My question is whether my toy program uses shared data which may result in degraded concurrency performance. And how to explain the disappeared scalability (I think low level overhead, like garbage collection, causes that)? Any solution can solve problems like this case?
The code in question is:
int s = 32343;
ArrayList<Integer> al = new ArrayList<Integer>(s);
for (int c = 0; c < s; c++) {
al.add(c);
}
Iterator<Integer> it = al.iterator();
if (it.hasNext()) {
int c = it.next();
c = c++;
}
Of course this will degrade performance if you increase the value of s, since s controls how many things you put into the list. But that has very little to do with concurrency or scalability. If you write code telling the computer to waste time doing thousands or millions of throw-away computations, then of course your performance will degrade.
In more technical terms, the time-complexity of this section of code is O(2n) (it takes n operations to build the list, and then n operations to iterate it and increment each value), where n is equal to s. So the bigger you make s, the longer it will take to execute this code.
In terms of why this would seem to make the benefits of concurrency smaller, have you considered the memory implications as s becomes larger? For instance, are you sure the Java heap is large enough to hold everything in memory without anything getting swapped out to disk? And even if nothing is getting swapped out, by making the length of the ArrayList larger you are giving the garbage collector more work to do when it runs (and possibly increasing the frequency at which it runs). Note that depending upon the implementation, the garbage collector may be pausing all of your threads each time it runs.
I wonder, if you allocate a single ArrayList instance per thread, at the time the thread is created, and then reuse that in the call to isPrime() instead of creating a new list each time, does that improve things?

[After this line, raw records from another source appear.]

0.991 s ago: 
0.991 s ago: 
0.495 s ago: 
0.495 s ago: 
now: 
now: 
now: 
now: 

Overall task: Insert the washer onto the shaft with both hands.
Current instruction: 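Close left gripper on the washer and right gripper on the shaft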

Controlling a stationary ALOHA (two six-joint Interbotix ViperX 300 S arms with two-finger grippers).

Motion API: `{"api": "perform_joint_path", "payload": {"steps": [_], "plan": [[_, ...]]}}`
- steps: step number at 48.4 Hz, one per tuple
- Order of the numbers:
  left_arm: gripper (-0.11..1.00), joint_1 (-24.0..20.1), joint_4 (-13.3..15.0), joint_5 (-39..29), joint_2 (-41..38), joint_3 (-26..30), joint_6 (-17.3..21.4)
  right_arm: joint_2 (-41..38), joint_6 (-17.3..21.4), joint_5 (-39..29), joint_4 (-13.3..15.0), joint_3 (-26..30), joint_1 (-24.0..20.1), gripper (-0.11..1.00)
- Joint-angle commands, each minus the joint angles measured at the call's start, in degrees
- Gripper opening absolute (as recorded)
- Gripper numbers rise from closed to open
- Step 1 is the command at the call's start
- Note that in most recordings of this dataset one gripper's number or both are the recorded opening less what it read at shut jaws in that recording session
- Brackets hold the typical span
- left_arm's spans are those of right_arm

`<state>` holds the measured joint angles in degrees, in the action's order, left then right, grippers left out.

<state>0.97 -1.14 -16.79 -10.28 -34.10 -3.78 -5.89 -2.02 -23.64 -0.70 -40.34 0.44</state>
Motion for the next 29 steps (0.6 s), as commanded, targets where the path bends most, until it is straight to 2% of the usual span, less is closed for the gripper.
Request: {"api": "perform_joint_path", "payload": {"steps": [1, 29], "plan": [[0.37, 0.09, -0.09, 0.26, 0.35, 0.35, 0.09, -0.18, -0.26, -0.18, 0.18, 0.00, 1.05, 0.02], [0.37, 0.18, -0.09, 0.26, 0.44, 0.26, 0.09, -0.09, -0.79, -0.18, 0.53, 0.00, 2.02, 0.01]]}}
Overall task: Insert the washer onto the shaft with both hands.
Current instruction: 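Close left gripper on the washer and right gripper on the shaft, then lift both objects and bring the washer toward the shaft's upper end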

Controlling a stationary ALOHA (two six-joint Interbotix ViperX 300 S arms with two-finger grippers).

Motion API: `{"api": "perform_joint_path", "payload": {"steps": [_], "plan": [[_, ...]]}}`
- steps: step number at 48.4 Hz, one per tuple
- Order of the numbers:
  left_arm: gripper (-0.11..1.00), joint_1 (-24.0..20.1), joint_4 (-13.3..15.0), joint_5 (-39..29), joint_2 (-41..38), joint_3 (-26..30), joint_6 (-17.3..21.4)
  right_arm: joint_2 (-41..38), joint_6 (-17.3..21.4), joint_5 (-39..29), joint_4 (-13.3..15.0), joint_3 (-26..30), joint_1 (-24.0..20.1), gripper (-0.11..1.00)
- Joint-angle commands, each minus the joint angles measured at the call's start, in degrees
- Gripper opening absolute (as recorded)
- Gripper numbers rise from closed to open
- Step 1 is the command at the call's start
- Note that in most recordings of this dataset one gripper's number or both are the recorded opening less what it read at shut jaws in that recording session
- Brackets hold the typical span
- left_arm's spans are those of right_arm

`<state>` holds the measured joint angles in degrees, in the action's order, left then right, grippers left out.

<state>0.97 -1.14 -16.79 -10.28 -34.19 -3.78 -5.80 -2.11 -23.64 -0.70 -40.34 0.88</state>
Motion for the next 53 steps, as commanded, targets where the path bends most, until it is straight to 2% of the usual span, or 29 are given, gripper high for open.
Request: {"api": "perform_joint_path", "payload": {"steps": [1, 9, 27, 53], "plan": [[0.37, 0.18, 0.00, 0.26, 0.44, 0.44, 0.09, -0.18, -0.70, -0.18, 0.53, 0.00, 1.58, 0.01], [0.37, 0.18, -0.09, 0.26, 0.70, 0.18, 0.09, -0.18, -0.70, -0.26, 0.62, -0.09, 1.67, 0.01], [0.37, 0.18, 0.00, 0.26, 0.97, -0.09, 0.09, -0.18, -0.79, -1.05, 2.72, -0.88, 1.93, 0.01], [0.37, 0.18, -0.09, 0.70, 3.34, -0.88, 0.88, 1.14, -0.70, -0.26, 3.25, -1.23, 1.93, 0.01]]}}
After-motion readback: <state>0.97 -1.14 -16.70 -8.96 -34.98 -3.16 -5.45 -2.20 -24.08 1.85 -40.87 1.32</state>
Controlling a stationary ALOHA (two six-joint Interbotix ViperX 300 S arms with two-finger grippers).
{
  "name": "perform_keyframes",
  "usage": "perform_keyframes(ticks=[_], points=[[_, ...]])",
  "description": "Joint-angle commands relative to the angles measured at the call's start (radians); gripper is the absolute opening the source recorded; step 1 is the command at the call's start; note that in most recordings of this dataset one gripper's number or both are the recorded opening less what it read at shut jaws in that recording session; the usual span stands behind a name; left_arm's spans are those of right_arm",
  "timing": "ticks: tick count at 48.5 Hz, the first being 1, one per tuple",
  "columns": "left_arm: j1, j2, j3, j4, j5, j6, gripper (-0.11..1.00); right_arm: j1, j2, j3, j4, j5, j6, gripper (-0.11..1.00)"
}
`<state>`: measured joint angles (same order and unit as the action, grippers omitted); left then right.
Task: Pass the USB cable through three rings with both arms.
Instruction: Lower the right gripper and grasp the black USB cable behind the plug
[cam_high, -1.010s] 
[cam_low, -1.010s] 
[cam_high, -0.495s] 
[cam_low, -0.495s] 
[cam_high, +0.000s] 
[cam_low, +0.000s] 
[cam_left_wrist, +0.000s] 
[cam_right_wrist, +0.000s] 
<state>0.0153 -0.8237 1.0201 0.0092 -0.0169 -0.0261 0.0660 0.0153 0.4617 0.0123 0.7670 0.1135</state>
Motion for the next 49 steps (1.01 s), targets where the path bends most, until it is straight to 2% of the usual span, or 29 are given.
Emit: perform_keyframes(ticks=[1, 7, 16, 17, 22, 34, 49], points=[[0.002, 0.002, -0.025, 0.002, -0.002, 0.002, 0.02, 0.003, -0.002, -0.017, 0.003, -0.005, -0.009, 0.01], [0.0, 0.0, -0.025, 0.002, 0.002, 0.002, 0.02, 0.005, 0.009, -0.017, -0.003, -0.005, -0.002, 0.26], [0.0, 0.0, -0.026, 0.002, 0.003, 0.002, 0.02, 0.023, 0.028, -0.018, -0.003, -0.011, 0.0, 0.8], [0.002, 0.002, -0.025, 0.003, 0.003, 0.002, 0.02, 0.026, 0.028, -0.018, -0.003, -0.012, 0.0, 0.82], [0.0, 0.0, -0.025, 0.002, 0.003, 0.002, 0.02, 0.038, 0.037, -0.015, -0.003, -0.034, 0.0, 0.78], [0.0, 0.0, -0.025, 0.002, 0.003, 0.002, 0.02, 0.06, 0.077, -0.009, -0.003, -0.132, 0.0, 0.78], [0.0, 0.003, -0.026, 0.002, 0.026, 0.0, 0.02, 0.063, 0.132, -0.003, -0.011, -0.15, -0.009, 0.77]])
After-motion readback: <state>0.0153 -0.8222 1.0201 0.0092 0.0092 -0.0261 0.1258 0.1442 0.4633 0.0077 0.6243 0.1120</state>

Edit: Here's a fixed up version: http://pastebin.com/6vR7Uhez
It gives the following output on my machine:
------------------start------------------
1 threads' runtimes:
1 3766.0
maximum: 3766.0
main time: 3766.0
------------------end------------------
------------------start------------------
2 threads' runtimes:
1 897.0
2 2483.0
maximum: 2483.0
main time: 2483.0
------------------end------------------
------------------start------------------
4 threads' runtimes:
1 576.0
2 1473.0
3 568.0
4 1569.0
maximum: 1569.0
main time: 1569.0
------------------end------------------
------------------start------------------
8 threads' runtimes:
1 389.0
2 965.0
3 396.0
4 956.0
5 398.0
6 976.0
7 386.0
8 933.0
maximum: 976.0
main time: 978.0
------------------end------------------
...which shows nearly linear scaling as the number of threads is ramped up. The problems that I fixed were a combination of points raised above and in John Vint's (now deleted) answer, as well as incorrect/unnecessary use of ConcurrentLinkedQueue structures and some questionable timing logic.
If we enable GC logging and profile both versions, we can see that the original version spends about 10x as much time running garbage-collection than the modified version:
Original: [ParNew: 17401K->750K(19136K), 0.0040010 secs] 38915K->22264K(172188K), 0.0040227 secs]
Modified: [ParNew: 17024K->0K(19136K), 0.0002879 secs] 28180K->11156K(83008K), 0.0003094 secs]
Which implies to me that between the constant list allocations and Integer autoboxing, the original implementation was simply churning through too many objects, which places too much load on the GC, which degraded the performance of your threads to the point where there was no benefit (or even a negative benefit) to creating more threads.
So all this says to me is that if you want to get good scaling out of concurrency in Java, whether your task is large or small, you have to pay attention to how you are using memory, be aware of potentially hidden pitfalls and inefficiencies, and optimize away the inefficient bits.